Murfy's fLaw is also unique in its Multi-cultural mix of peoples from different tribes and countries. The band's musical style is experimental alternative rock which fuses alt-rock sounds with elements from Kiswahili folk and Hindi music.

On November 21, 2008, Murfy's fLaW released their début album "Makosa". The album has an underlying feminist context with the band made up predominantly of female musicians performing in a genre typically dominated by men. The word ‘Makosa’ is Kiswahili for “the evil that men do”.

On November 11, 2011, they released their second album, "Hello Light".

On September 19,2019, Murfy's fLaW released their third album, "̶N̶a̶t̶a̶k̶a̶ Sitaki".

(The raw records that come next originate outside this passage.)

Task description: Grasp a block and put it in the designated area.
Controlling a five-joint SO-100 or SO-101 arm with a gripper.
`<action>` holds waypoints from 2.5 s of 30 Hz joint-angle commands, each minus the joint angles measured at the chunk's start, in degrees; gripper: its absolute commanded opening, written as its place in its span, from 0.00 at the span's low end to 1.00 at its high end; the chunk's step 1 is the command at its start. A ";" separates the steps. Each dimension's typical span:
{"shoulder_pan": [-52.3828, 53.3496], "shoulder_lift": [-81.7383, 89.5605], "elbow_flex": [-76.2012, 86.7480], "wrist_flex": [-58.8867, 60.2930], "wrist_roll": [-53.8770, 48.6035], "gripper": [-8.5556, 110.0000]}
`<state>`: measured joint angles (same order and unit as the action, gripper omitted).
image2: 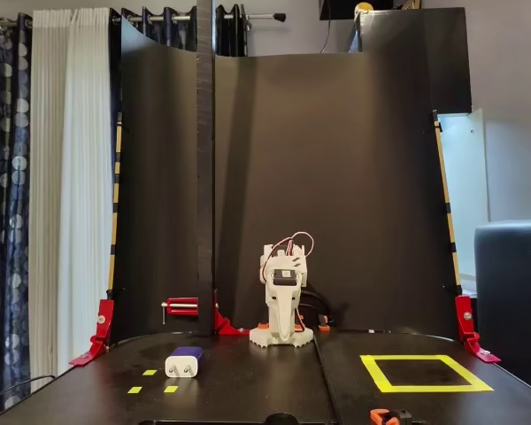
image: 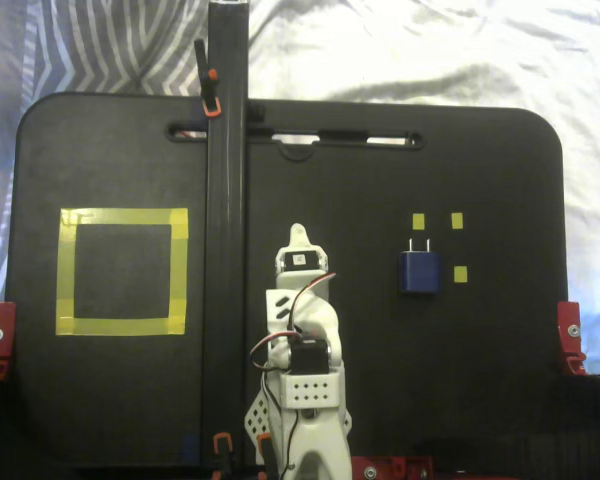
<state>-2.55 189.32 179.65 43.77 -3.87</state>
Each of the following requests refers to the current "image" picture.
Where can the small orange black clamp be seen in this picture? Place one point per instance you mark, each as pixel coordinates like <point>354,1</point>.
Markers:
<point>265,442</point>
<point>222,442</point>

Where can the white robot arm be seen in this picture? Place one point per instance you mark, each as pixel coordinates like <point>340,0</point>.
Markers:
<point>310,390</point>

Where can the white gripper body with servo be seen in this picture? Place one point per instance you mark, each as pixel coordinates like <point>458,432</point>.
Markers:
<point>300,260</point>

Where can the yellow tape square outline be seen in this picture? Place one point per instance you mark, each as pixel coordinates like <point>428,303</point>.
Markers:
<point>120,327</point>

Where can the white bed sheet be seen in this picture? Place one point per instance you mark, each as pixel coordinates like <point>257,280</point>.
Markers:
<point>430,50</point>

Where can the blue white USB charger block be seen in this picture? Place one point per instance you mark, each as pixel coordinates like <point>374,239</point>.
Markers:
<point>420,272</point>

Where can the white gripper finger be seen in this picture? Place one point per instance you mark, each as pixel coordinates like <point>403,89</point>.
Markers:
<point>296,237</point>
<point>306,241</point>

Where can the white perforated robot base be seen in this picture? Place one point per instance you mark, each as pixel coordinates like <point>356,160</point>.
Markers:
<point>257,420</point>

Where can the red backdrop corner bracket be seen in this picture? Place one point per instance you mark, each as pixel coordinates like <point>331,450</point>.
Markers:
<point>2,320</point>
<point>570,320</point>

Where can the grey striped blanket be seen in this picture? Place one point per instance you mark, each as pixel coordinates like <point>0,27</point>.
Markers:
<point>105,45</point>

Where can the red pole base bracket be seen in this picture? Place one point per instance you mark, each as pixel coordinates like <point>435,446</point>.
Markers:
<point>390,467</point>

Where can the long black metal bar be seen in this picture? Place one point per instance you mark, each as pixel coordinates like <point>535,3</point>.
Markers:
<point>227,250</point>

The band frequently performs every first Friday at an Ethiopian restaurant called Dass. They also have been known to have various random shows in Nairobi city.

== Makosa ==

Murfy's fLaw released their album, Makosa on 21 October 2008. The band explored various media to produce their music videos such as 2D animation for "Your Friend".

== Discography ==

- Makosa (2008)
- Hello Light (2011)
- Nataka Sitaki (2019)

== Awards and nominations ==
Murfy’s fLaW received three nominations for the inaugural Heavy and the Beast Awards in 2019, and won one.   Singer, Reema Doshi, was nominated for Best Female Artist, and their song, “Abso-bloomin-lutely” was nominated for Best Music Video. The band won an award in the Best Live Performance category.